WORK INSTRUCTION: Exactly as given, transcribe each entry that follows.
____________________
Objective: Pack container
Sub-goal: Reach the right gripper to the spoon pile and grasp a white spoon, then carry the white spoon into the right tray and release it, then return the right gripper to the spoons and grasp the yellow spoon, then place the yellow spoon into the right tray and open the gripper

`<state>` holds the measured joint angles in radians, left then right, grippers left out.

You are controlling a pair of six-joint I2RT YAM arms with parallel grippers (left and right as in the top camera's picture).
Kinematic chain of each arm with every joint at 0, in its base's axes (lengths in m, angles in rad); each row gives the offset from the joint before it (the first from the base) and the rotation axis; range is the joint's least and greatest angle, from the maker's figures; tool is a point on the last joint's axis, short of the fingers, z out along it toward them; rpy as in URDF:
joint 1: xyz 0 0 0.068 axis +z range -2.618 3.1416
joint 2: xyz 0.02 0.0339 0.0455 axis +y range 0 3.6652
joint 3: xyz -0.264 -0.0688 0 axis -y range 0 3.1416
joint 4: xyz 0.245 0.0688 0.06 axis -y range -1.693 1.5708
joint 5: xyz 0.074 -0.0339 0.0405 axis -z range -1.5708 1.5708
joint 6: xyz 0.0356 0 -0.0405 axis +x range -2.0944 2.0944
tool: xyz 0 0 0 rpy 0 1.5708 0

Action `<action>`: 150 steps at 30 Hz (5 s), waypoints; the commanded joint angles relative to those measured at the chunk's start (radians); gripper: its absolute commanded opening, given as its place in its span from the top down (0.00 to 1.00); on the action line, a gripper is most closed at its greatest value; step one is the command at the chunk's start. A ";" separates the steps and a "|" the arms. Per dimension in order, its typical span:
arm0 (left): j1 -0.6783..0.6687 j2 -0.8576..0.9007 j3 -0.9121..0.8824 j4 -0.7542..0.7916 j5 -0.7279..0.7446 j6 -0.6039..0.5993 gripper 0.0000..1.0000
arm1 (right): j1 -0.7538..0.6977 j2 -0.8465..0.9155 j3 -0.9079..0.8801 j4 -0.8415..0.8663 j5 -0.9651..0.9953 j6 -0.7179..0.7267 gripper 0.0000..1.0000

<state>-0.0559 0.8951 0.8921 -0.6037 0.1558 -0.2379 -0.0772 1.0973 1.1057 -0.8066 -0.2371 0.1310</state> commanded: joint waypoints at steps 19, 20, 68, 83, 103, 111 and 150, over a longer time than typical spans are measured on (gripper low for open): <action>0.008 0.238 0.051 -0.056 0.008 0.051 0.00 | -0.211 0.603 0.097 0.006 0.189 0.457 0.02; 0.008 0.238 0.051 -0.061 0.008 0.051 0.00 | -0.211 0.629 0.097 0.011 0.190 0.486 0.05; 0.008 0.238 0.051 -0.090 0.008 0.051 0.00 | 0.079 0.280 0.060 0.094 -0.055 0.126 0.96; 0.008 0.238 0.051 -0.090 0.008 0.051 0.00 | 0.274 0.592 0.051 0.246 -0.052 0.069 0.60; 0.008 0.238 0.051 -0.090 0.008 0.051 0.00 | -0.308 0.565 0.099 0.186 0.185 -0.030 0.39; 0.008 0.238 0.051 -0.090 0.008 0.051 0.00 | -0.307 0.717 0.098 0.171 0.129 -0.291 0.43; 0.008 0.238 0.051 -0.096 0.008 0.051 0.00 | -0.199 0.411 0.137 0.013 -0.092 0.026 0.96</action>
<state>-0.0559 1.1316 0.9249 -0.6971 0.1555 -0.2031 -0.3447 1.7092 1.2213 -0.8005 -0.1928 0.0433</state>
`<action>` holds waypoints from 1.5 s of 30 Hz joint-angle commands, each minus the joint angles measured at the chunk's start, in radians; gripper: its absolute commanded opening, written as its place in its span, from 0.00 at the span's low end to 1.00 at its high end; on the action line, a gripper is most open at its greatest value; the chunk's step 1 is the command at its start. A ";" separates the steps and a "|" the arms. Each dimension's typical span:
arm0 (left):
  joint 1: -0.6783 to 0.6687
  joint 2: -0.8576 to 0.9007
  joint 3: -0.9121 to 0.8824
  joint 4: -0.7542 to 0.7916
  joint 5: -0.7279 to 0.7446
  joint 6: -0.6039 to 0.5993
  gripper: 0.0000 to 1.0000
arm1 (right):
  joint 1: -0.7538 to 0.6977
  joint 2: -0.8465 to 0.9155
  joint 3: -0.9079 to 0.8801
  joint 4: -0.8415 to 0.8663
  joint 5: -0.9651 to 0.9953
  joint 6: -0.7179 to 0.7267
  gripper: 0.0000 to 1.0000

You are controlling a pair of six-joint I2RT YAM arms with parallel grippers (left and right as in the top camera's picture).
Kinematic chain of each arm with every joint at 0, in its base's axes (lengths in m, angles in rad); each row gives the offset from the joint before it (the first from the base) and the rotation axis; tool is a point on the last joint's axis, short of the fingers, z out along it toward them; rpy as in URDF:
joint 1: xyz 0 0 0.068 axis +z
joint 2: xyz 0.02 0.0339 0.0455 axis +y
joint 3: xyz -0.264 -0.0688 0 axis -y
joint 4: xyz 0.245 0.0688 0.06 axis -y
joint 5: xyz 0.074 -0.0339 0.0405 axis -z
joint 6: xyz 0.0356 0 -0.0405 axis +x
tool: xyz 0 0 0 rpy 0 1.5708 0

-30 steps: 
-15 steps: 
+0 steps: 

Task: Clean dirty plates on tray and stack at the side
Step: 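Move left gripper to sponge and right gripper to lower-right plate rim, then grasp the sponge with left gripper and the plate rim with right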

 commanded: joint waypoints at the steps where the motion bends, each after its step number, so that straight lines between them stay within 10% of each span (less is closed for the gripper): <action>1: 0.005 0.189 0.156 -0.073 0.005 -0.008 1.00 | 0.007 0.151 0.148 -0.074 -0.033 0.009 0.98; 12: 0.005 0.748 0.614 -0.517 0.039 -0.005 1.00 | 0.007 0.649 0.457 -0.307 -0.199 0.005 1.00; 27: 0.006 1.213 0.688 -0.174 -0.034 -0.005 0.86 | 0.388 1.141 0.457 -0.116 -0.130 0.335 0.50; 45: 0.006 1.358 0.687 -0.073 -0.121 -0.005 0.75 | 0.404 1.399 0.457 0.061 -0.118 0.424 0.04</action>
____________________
YOUR RESPONSE:
Objective: Pack container
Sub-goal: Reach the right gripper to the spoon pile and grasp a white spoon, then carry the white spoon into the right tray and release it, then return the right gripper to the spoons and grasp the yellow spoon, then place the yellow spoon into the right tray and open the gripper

`<state>` holds the measured joint angles in radians, left then right, grippers left out.

You are controlling a pair of six-joint I2RT YAM arms with parallel grippers (left and right as in the top camera's picture).
Kinematic chain of each arm with every joint at 0, in its base's axes (lengths in m, angles in rad); each row gives the offset from the joint before it (the first from the base) and the rotation axis; range is the joint's least and greatest angle, from the maker's figures; tool is a point on the last joint's axis, short of the fingers, z out along it toward them; rpy as in URDF:
joint 1: xyz 0 0 0.068 axis +z range -2.618 3.1416
joint 2: xyz 0.02 0.0339 0.0455 axis +y range 0 3.6652
joint 3: xyz -0.264 -0.0688 0 axis -y range 0 3.1416
joint 4: xyz 0.245 0.0688 0.06 axis -y range -1.693 1.5708
joint 5: xyz 0.074 -0.0339 0.0405 axis -z range -1.5708 1.5708
joint 6: xyz 0.0356 0 -0.0405 axis +x range -2.0944 2.0944
tool: xyz 0 0 0 rpy 0 1.5708 0

Action `<action>`: 150 steps at 30 Hz (5 s), waypoints; the commanded joint angles relative to those measured at the chunk's start (radians); gripper: its absolute commanded opening, given as its place in its span from the top down (0.00 to 1.00); on the action line, a gripper is most closed at its greatest value; step one is the command at the chunk's start. A ";" separates the steps and a "|" the arms. Per dimension in order, its typical span:
arm0 (left): j1 -0.6783..0.6687 j2 -0.8576..0.9007 j3 -0.9121..0.8824 j4 -0.7542..0.7916 j5 -0.7279..0.7446 j6 -0.6039..0.5993 gripper 0.0000..1.0000
arm1 (right): j1 -0.7538..0.6977 j2 -0.8465..0.9155 j3 -0.9079..0.8801 j4 -0.8415..0.8663 j5 -0.9651..0.9953 j6 -0.7179..0.7267 gripper 0.0000..1.0000

<state>-0.0559 0.8951 0.8921 -0.6037 0.1558 -0.2379 -0.0772 1.0973 1.1057 -0.8066 -0.2371 0.1310</state> commanded: joint waypoints at steps 19, 20, 68, 83, 103, 111 and 150, over a longer time than typical spans are measured on (gripper low for open): <action>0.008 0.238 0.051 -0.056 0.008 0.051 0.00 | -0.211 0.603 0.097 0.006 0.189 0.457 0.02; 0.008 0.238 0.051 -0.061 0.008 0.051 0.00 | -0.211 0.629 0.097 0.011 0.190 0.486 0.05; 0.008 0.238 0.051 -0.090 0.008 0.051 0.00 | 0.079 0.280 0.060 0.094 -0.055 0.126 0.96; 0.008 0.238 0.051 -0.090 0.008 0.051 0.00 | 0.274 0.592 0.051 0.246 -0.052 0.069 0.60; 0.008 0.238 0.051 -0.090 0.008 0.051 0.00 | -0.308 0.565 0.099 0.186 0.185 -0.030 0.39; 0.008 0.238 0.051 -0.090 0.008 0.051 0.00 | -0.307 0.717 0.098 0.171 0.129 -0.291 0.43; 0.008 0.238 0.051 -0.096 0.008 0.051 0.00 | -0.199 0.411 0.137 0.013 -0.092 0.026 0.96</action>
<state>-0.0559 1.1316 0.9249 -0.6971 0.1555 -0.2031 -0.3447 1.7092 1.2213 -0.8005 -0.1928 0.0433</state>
`<action>` holds waypoints from 1.5 s of 30 Hz joint-angle commands, each minus the joint angles measured at the chunk's start, in radians; gripper: its absolute commanded opening, written as its place in its span, from 0.00 at the span's low end to 1.00 at its high end; on the action line, a gripper is most open at its greatest value; the chunk's step 1 is the command at its start. A ";" separates the steps and a "|" the arms. Each dimension's typical span:
arm0 (left):
  joint 1: -0.6783 to 0.6687
  joint 2: -0.8576 to 0.9007
  joint 3: -0.9121 to 0.8824
  joint 4: -0.7542 to 0.7916
  joint 5: -0.7279 to 0.7446
  joint 6: -0.6039 to 0.5993
  gripper: 0.0000 to 1.0000
arm1 (right):
  joint 1: -0.7538 to 0.6977
  joint 2: -0.8465 to 0.9155
  joint 3: -0.9079 to 0.8801
  joint 4: -0.8415 to 0.8663
  joint 5: -0.9651 to 0.9953
  joint 6: -0.7179 to 0.7267
  gripper: 0.0000 to 1.0000

You are controlling a pair of six-joint I2RT YAM arms with parallel grippers (left and right as in the top camera's picture).
Kinematic chain of each arm with every joint at 0, in its base's axes (lengths in m, angles in rad); each row gives the offset from the joint before it (the first from the base) and the rotation axis; tool is a point on the last joint's axis, short of the fingers, z out along it toward them; rpy as in URDF:
joint 1: xyz 0 0 0.068 axis +z
joint 2: xyz 0.02 0.0339 0.0455 axis +y
joint 3: xyz -0.264 -0.0688 0 axis -y
joint 4: xyz 0.245 0.0688 0.06 axis -y
joint 5: xyz 0.074 -0.0339 0.0405 axis -z
joint 6: xyz 0.0356 0 -0.0405 axis +x
tool: xyz 0 0 0 rpy 0 1.5708 0

-30 steps: 
-15 steps: 
+0 steps: 

Task: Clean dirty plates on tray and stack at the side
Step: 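Move left gripper to sponge and right gripper to lower-right plate rim, then grasp the sponge with left gripper and the plate rim with right
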
 commanded: joint waypoints at the steps where the motion bends, each after its step number, so that straight lines between them stay within 10% of each span (less is closed for the gripper): <action>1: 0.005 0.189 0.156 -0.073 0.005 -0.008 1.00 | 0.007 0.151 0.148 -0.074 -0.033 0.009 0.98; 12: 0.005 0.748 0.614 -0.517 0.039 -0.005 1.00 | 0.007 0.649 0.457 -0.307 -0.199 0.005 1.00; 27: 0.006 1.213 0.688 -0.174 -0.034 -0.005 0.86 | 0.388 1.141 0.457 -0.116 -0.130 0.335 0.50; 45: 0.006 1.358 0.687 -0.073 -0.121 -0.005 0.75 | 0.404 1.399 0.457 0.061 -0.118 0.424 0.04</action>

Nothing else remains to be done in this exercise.